▸ Work request
From the listing below, copy each line that holds "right".

▸ Data segment
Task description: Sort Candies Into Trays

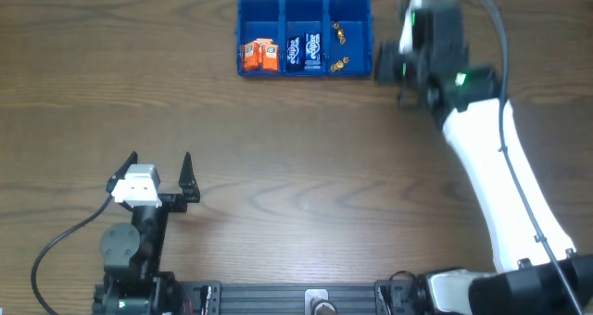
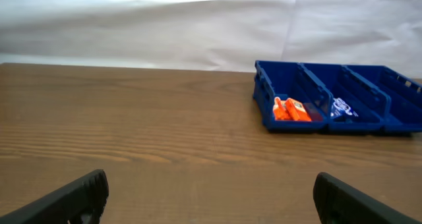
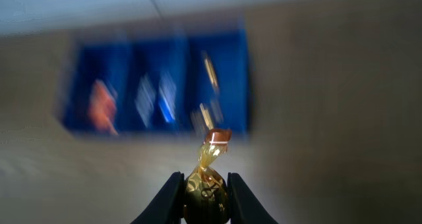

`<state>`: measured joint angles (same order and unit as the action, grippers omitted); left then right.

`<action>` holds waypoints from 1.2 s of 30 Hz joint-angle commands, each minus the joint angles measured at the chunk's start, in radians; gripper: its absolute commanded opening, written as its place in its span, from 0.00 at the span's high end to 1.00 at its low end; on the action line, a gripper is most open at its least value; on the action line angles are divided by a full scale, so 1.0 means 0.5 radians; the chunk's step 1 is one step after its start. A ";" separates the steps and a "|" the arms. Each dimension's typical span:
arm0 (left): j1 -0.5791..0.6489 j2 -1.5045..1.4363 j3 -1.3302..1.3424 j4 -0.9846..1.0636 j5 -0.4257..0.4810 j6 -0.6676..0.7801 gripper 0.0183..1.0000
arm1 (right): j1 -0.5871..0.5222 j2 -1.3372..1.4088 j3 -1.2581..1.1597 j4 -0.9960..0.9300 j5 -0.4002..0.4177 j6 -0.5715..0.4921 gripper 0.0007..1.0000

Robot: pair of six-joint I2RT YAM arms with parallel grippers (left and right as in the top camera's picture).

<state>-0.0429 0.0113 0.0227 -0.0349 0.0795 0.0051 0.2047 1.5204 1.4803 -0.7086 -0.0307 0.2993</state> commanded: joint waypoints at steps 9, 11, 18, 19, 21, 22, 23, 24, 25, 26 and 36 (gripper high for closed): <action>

▸ Reply to the task
`<state>`: measured joint angles (same order and unit as the action, grippers omitted); left then right.
arm1 (right): j1 -0.5871..0.5222 j2 -1.3372..1.4088 j3 -1.2581..1.1597 j4 -0.9960..0.9300 j5 -0.4002..0.4177 j6 -0.5715..0.4921 gripper 0.0007..1.0000
Robot: pair of six-joint I2RT YAM arms with parallel grippers (left and right as in the top camera's picture).

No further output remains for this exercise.